──────── Supplied data
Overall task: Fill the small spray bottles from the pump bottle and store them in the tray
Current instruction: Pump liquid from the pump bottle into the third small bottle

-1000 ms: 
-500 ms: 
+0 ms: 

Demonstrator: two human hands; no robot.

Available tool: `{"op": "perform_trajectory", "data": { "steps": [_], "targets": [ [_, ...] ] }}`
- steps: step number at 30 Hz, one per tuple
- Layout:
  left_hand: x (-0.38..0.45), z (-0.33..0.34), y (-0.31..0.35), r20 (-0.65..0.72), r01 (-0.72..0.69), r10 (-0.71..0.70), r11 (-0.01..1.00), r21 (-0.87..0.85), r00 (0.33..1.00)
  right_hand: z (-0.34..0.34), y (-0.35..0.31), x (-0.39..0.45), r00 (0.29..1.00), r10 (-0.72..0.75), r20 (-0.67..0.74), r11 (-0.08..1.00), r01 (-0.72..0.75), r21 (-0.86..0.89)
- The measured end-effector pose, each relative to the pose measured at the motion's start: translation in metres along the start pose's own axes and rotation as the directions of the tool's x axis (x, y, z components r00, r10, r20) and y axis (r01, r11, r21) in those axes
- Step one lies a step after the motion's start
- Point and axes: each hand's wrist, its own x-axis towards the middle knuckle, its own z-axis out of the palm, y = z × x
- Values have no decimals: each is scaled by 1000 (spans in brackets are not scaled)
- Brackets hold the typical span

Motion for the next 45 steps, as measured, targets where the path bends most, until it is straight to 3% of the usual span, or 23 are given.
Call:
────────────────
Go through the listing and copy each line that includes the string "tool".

> **Output below**:
Available tool: `{"op": "perform_trajectory", "data": { "steps": [_], "targets": [ [_, ...] ] }}`
- The measured end-effector pose, each relative to the pose measured at the motion's start: translation in metres along the start pose's own axes and rotation as the directions of the tool's x axis (x, y, z components r00, r10, r20) and y axis (r01, r11, r21) in those axes

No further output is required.